Die SPD rechtfertigte das Mittragen der Entscheidung damals damit, dass syrische Staatsangehörige von der Aussetzung nicht betroffen seien. Zeitgleich mit Inkrafttreten der Regelung änderte sich jedoch die Entscheidungspraxis des Bundesamtes für Migration und Flüchtlinge (BAMF). Syrische Geflüchtete, denen bis dato eine Flüchtlingsanerkennung nach der Genfer Flüchtlingskonvention zugesprochen wurde, sprach das BAMF danach zunehmend häufig lediglich den subsidiären Schutz zu.
- Nach heftigen Auseinandersetzungen in der Großen Koalition folgte im Juli 2018 die bis heute gültige Gesetzesänderung, die einen Nachzug von Kernfamilienmitgliedern von subsidiär Schutzberechtigten aus humanitären Gründen auf bis zu 1000 Personen monatlich beschränkt.

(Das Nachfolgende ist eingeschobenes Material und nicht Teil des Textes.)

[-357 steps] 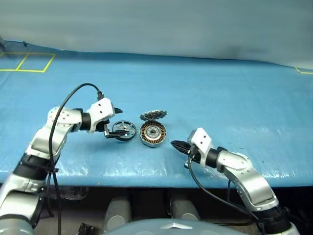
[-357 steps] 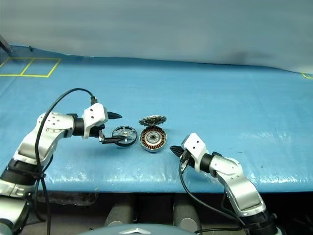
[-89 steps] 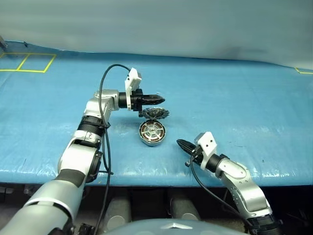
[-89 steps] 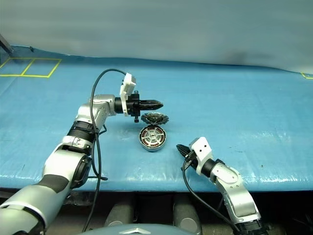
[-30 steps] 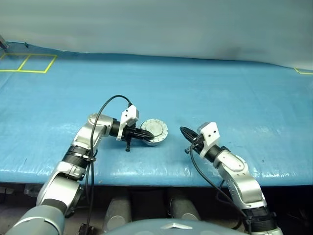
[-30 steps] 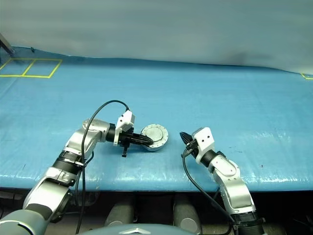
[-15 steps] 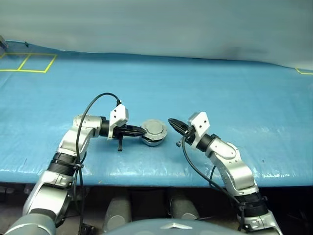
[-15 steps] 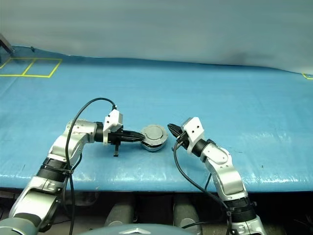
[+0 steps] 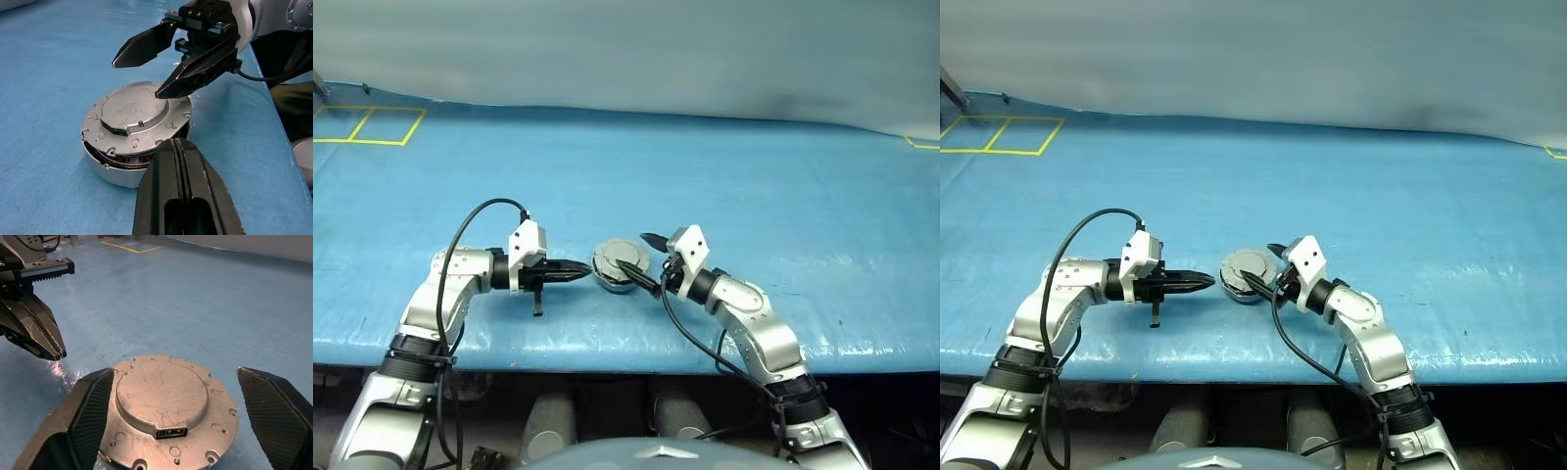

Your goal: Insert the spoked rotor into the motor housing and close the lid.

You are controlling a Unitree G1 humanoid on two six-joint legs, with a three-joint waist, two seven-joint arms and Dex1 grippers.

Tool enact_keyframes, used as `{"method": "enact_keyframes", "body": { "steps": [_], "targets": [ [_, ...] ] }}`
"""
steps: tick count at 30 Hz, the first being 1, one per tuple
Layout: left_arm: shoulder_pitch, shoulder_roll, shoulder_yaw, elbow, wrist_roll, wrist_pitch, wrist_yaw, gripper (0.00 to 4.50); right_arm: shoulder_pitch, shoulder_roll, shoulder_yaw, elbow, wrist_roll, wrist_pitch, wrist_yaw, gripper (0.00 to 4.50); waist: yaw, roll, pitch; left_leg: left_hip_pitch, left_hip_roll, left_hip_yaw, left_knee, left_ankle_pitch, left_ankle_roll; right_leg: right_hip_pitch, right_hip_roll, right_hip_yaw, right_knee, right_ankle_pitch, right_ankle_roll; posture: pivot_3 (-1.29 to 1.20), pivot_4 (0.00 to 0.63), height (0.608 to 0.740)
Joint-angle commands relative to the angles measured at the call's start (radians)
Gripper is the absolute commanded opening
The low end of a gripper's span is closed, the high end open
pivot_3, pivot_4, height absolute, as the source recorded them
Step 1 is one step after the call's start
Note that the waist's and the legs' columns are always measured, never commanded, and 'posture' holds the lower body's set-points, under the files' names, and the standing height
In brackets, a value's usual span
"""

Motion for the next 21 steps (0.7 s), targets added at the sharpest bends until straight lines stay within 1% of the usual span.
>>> {"method": "enact_keyframes", "body": {
  "steps": [1, 17, 20, 21],
  "targets": [
    [0.011, 0.002, 0.02, -0.043, -0.017, -0.027, 0.012, 0.0, -0.024, 0.008, 0.006, -0.011, 0.016, 0.014, 0.013, 4.47, 0.0, 0.0, 0.0, 0.0, 0.0, 0.0, 0.0, 0.0, 0.0, 0.0, 0.0, 0.0, 0.0, 0.0, 0.0, 0.0, 0.15, 0.74],
    [0.06, -0.019, 0.029, -0.046, -0.031, -0.032, 0.072, 0.0, -0.069, 0.029, 0.047, 0.082, -0.039, 0.024, 0.001, 4.47, -0.001, 0.0, 0.0, 0.0, 0.0, 0.0, 0.0, 0.0, 0.0, 0.0, 0.0, 0.0, 0.0, 0.0, 0.0, 0.0, 0.15, 0.74],
    [0.069, -0.023, 0.036, -0.046, -0.03, -0.033, 0.086, 0.0, -0.072, 0.029, 0.05, 0.088, -0.048, 0.027, 0.001, 3.87, -0.001, 0.0, 0.0, 0.0, 0.0, 0.0, 0.0, 0.0, 0.0, 0.0, 0.0, 0.0, 0.0, 0.0, 0.0, 0.0, 0.15, 0.74],
    [0.071, -0.024, 0.039, -0.045, -0.03, -0.032, 0.09, 0.0, -0.072, 0.029, 0.053, 0.087, -0.048, 0.028, 0.004, 3.56, -0.001, 0.0, 0.0, 0.0, 0.0, 0.0, 0.0, 0.0, 0.0, 0.0, 0.0, 0.0, 0.0, 0.0, 0.0, 0.0, 0.15, 0.74]
  ]
}}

- Das Versprechen der Bundesregierung, diese Diskriminierung endlich zu beenden und auch subsidiär geschützten Menschen endlich wieder ein Recht auf Familiennachzug einzuräumen, blieb bis heute unerfüllt.
Syrischen Geflüchteten, die bis 2015 überwiegend eine Flüchtlingsanerkennung nach der Genfer Flüchtlingskonvention erhielten, sprach das BAMF bereits im Jahr 2016 in 41,2 % der Fälle Syrer*innen lediglich den subsidiären Schutz zu. Mittlerweile erhalten die allermeisten syrischen Asylantragsteller*innen den subsidiären Schutz. Nur noch unter 8 % erhalten eine Flüchtlingsanerkennung. Betroffen sind auch Menschen aus anderen Staaten und Regionen wie beispielsweise aus Palästina, dem Sudan, der Türkei, Afghanistan, Eritrea oder dem Irak. Inzwischen liegt der Anteil der subsidiären Schutzgewährungen unter allen Entscheidungen, die einen Schutzstatus gewähren, bei mehr als einem Viertel (siehe Bundeszentrale für politische Bildung).
Die Kontingentregelung führt in der Praxis jetzt schon zu großen Problemen. Annika Hesselmann vom Flüchtlingsrat Niedersachsen:
„Insbesondere beim Elternnachzug zu unbegleiteten Minderjährigen gibt es immer wieder Schwierigkeiten, weil die Auslandsvertretungen teilweise keine Sondertermine vergeben, so dass die Minderjährigen dann volljährig werden, bevor ihre Eltern einreisen können. Danach ist der Elternnachzug für sie nicht mehr möglich. Eine weitere Einschränkung wäre für die Betroffenen eine Katastrophe.“
Es ist in der Tat zynisch, den Familiennachzug erneut auszusetzen, besonders für Flüchtlinge, die bereits so viel durchgemacht haben. Eine solche Entscheidung zeigt eine mangelnde Empathie und Menschenrechtsverletzungen.